On capital return, Merrill said Commvault repurchased 3 million shares for $259 million in Q4, bringing fiscal 2026 repurchases to $446 million (more than 4 million shares). He added that the board refreshed the share repurchase authorization for $250 million and the company expects to allocate about 60% of annual free cash flow to repurchases, subject to market conditions.
Hardware and macro: management says guidance reflects current trends
Executives addressed investor questions about macro conditions and higher memory/component pricing, saying they are managing those dynamics in the pipeline and that “the current trends are baked into our guidance,” according to Merrill. He said Commvault navigates potential supply chain or pricing disruptions through partnerships with major storage providers, helping customers “sweat the asset,” and offering flexibility via its SaaS platform.
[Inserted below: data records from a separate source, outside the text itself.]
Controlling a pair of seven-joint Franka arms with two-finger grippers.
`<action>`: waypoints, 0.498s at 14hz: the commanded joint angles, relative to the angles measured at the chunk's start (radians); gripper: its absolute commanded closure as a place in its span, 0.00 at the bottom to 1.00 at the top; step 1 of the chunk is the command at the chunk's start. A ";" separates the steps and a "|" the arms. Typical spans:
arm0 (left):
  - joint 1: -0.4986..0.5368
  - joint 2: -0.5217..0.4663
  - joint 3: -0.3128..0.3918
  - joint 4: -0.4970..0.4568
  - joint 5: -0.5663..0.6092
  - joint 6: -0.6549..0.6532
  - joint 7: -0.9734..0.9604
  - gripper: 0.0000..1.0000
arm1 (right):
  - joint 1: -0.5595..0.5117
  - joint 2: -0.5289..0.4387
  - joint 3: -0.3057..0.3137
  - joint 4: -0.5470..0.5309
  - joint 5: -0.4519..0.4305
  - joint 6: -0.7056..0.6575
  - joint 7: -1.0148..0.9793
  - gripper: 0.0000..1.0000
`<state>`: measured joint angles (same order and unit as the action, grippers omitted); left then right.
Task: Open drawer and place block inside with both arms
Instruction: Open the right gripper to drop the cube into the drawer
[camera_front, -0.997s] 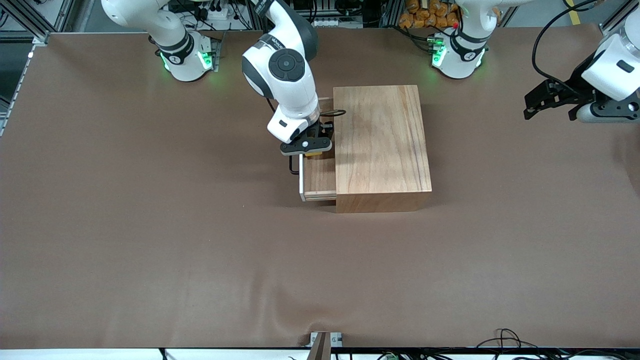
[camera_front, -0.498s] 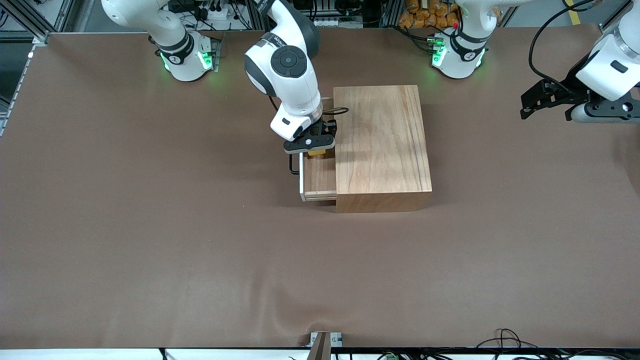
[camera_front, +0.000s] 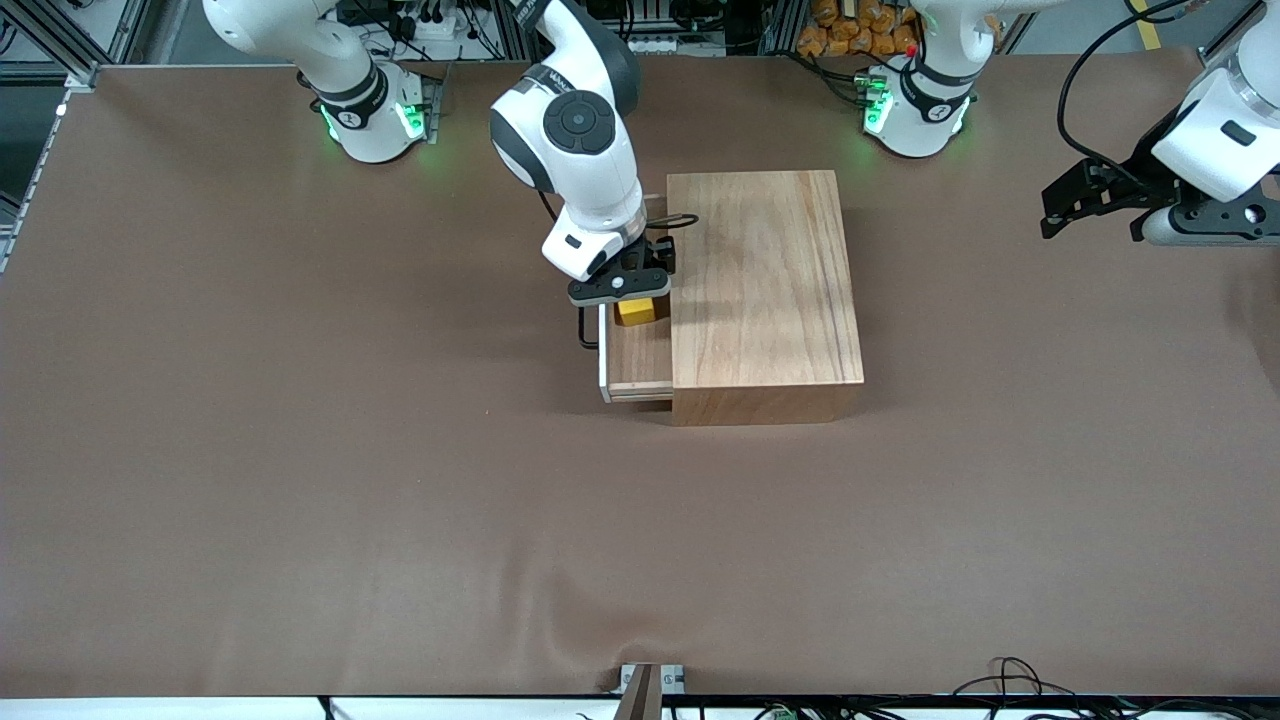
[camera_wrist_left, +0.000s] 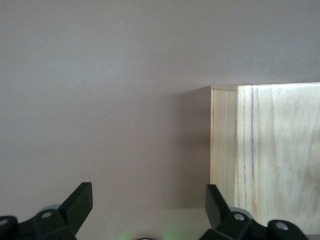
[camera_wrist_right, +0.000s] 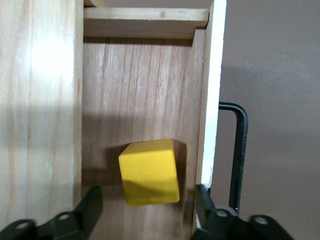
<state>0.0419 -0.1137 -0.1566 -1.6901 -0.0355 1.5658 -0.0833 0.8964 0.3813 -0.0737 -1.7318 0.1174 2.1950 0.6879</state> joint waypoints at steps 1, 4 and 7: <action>0.006 -0.027 -0.008 -0.017 0.014 0.004 0.007 0.00 | 0.013 -0.019 -0.005 -0.018 -0.008 0.000 0.039 0.00; 0.007 -0.034 -0.008 -0.019 0.014 0.002 0.007 0.00 | 0.001 -0.027 -0.008 -0.018 -0.008 -0.006 0.039 0.00; 0.006 -0.034 -0.008 -0.019 0.014 0.000 0.007 0.00 | -0.023 -0.068 -0.029 -0.002 -0.008 -0.053 0.039 0.00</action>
<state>0.0419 -0.1205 -0.1566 -1.6901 -0.0355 1.5657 -0.0833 0.8944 0.3698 -0.0912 -1.7273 0.1174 2.1870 0.7073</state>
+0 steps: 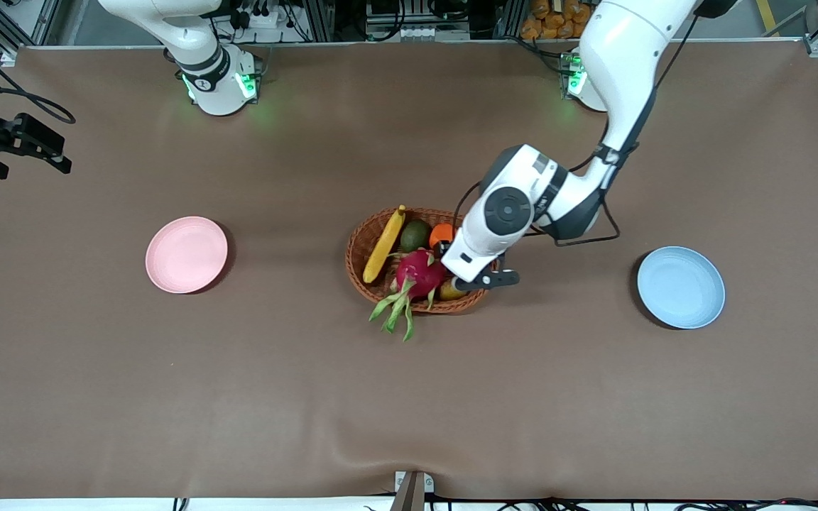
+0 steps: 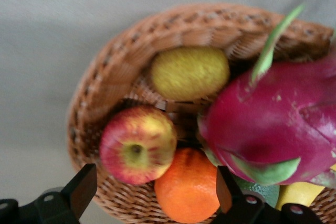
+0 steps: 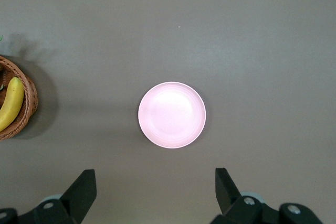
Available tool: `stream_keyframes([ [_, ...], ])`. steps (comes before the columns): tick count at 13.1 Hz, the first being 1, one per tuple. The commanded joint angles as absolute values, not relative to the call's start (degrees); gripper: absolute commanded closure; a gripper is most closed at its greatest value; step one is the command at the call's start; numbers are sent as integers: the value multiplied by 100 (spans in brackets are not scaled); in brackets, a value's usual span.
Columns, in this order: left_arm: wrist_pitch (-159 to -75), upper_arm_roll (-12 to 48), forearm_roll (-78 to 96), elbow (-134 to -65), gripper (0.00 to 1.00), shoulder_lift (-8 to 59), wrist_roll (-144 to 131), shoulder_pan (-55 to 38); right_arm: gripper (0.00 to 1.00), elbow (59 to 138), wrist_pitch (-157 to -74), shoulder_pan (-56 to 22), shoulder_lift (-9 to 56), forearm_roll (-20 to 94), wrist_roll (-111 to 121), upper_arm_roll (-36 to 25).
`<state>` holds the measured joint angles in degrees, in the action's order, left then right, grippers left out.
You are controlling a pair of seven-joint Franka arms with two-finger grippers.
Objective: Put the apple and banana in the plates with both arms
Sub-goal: 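Lower the left gripper around the red apple and close it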
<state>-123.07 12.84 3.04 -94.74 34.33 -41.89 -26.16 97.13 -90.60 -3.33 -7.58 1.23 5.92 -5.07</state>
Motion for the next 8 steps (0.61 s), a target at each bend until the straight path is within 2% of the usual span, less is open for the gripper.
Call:
stream_keyframes([
  [1,-12331,1222,167,-9387,0,3498,-4254,-2593,0,9633,-8974,-264,-738,97,633,-431],
  [8,-12349,1204,167,-9404,0,3603,-4254,-2619,0,9606,-8947,-255,-738,97,633,-431],
])
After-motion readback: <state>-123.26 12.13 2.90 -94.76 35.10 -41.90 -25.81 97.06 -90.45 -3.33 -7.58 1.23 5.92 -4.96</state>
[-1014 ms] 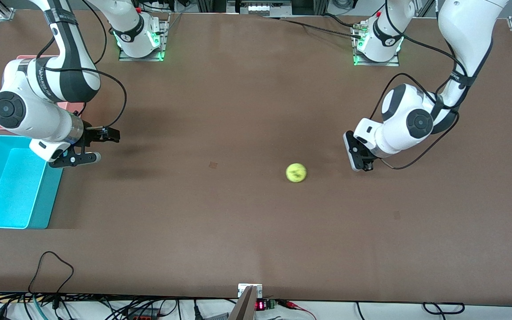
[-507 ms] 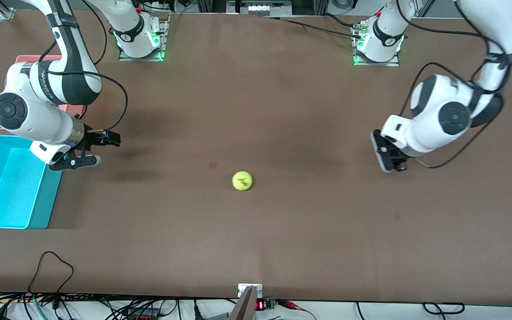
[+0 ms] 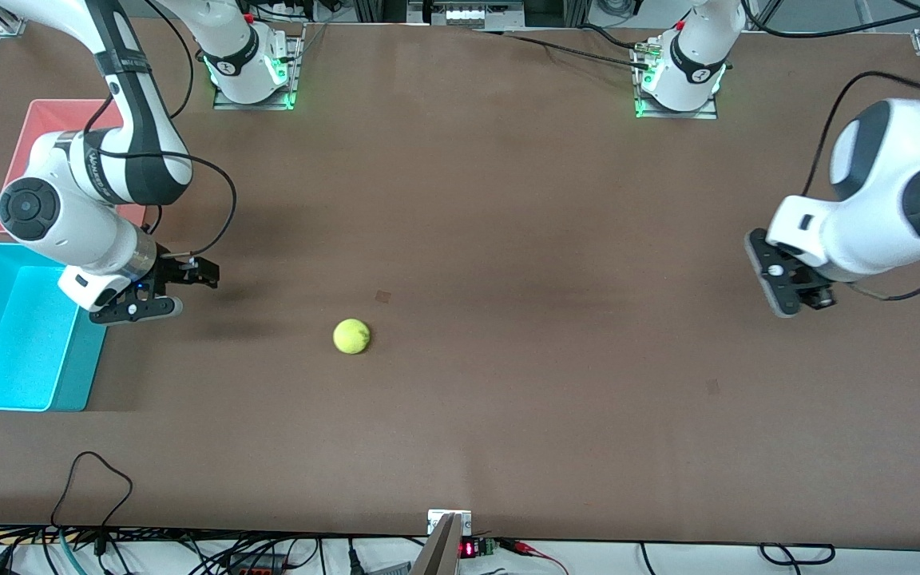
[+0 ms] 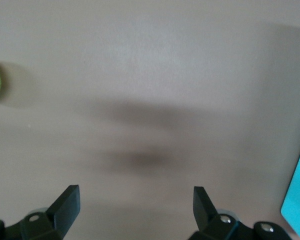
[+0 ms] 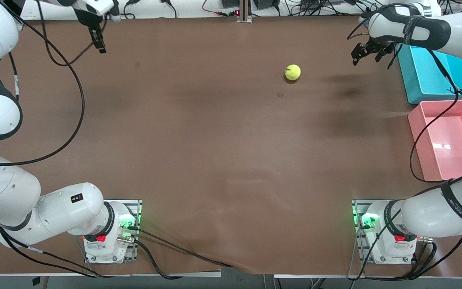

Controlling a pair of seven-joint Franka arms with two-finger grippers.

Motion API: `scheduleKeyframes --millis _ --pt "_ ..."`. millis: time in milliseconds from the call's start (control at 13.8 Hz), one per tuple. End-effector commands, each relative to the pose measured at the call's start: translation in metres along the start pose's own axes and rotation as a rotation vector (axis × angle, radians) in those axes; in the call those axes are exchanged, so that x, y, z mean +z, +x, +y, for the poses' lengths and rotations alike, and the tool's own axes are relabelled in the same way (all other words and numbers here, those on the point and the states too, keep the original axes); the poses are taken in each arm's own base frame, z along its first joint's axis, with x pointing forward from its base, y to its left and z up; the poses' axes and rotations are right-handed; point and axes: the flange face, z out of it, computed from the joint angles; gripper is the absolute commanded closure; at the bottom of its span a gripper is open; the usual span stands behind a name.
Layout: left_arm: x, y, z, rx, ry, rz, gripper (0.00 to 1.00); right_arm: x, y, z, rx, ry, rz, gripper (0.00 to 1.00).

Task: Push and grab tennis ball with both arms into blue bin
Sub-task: 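Lower the right gripper to the ball while the left gripper withdraws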

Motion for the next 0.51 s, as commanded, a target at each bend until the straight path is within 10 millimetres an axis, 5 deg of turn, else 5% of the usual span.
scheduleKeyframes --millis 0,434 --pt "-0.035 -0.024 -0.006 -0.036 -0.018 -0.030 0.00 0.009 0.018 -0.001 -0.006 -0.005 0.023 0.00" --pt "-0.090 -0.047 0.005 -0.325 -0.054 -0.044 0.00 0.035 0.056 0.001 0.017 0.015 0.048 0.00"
When asked whether customers were shifting materially to SaaS to avoid hardware purchases, Merrill said it was “not significant” in Q4 and not a significant factor embedded in fiscal 2027 guidance. He also said the company has not seen a meaningful change in competitive pricing pressure, noting discounting trends were consistent with recent quarters.
Management also discussed sales incentives, with Merrill saying the field compensation plan for fiscal 2027 is geared toward two pillars: new customer acquisition and cross-sell/platform expansion. He later added the overall design is “roughly consistent” with fiscal 2026, with tweaks to emphasize products viewed as having the greatest growth opportunity.
About CommVault Systems NASDAQ: CVLT
Commvault Systems, Inc is a global provider of data protection and information management software designed to help organizations manage, protect, and activate data across on-premises and cloud environments. Founded in 1996 and headquartered in Tinton Falls, New Jersey, Commvault offers a suite of integrated products and services that enable enterprises to back up, recover, archive, and analyze data. Its flagship solutions include Commvault Complete Data Protection, Commvault HyperScale, and the SaaS-based Metallic portfolio, which deliver scalable and automated data management capabilities across hybrid infrastructure environments.
Commvault's platform is built on a unified architecture that allows customers to streamline operations, reduce complexity, and ensure data resiliency.